My life is good. Good has become my norm, so sometimes I experience things that initially just hurt. It hurt when I left for college the first time. It hurt when I made mistakes in my life. It hurt when my grandpa got sick. It hurt when I found out one of my best friends is moving away. It hurt when my family went out of town. It hurt when I left Nagarote. It hurt when I found out my friend of sixteen years is probably going to be put down within the next few weeks. Because my life is good, it sometimes takes me a while to find the beauty in the experience.

Life is hard. It can't always be good or excellent. That is absolutely impossible. What I want to do is change my mindset where I can see the beauty in nearly any situation. I always try to tell myself I can do this, but when it comes down to it, most of the things that initially hurt me, still hurt deep down and I tend to hold a tiny glimmer of frustration or resentment for those things that aren't "good" in my life.

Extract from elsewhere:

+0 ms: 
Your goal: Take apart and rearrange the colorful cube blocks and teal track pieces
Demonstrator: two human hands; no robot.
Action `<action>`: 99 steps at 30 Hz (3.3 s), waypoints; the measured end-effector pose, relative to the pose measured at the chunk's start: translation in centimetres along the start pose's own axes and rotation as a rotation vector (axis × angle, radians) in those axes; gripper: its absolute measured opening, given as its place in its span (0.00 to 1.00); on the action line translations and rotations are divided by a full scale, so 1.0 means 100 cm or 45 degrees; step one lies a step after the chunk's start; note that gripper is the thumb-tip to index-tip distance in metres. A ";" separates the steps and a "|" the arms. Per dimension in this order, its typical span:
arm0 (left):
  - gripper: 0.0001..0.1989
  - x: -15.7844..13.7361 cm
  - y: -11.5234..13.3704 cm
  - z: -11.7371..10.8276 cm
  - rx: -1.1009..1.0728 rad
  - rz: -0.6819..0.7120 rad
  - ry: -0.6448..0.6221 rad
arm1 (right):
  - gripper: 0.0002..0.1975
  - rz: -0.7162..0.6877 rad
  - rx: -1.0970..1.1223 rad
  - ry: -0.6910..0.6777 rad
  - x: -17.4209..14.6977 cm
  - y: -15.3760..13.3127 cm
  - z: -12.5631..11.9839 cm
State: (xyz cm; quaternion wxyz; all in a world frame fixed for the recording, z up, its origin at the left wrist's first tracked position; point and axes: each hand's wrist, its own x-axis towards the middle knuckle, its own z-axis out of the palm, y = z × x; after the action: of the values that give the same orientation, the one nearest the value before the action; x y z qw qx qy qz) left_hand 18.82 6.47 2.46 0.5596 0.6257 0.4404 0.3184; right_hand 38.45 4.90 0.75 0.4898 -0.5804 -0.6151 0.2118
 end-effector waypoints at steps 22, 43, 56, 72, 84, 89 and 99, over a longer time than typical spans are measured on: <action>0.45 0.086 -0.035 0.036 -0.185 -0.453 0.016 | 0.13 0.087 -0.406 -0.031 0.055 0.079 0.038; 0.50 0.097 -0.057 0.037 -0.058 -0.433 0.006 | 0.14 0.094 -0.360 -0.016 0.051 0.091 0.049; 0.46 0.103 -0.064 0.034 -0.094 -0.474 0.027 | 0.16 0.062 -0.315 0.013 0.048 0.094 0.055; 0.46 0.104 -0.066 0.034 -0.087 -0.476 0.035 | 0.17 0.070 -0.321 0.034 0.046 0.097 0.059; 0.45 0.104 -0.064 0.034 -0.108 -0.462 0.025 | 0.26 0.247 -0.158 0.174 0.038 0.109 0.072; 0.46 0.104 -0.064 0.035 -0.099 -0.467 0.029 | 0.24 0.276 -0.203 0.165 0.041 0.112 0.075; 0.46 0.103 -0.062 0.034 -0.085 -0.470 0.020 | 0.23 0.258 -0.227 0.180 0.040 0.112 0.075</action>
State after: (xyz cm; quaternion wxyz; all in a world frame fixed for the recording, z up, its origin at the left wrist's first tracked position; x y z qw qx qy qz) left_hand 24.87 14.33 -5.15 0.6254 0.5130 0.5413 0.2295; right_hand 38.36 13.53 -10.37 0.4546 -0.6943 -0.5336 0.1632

I absolutely do not want to condone putting my dog down. The idea of that hurts deep. But she has lived a wonderful, long life and brought incomprehensible joy to me throughout our years together….and that is a beautiful thing.

Thursday, July 14, 2011

Los Gusanos

Nicaragua has taught me a lot of things, but more than anything this time Nicaragua has taught me how to laugh. I have not laughed this hard so many days in a row since I was a child. This week I have laughed so hard I have cried multiple times. These people laugh at everything. They're such happy people.

Today, Luis and I went to Comedor Leti in Ojo de Agua. We both ordered fried chicken with plantain chips. I was talking to Luis about the health codes in the US and how a restaurant like that one would not fly in the States because it is someone's house with a dirt floor. That's when Leti came out with our food. It smelled great and I was starving, so I dug in. I ate a few big bites before I saw the meat moving….I took a closer look and there were maggots crawling all over my food….the food I had just ingested. 

It took everything I had to not vomit all over the place. I had just eaten maggots. I felt like they were stuck in my teeth, crawling down my throat, and writhing in my stomach. Leti brought me a new plate of food, but I had definitely lost my appetite.
                                                                                                                                                      
Luis and I just kept laughing in disbelief at what had just happened. On our way back to Las Pilas he made up a song that went "I will neber forget what happen today. I will neber go back to eat the food of Leti again." This made us laugh even harder. That's when Luis said that all you can do is laugh. When life is hard or difficult situations arise, there is nothing to do but laugh.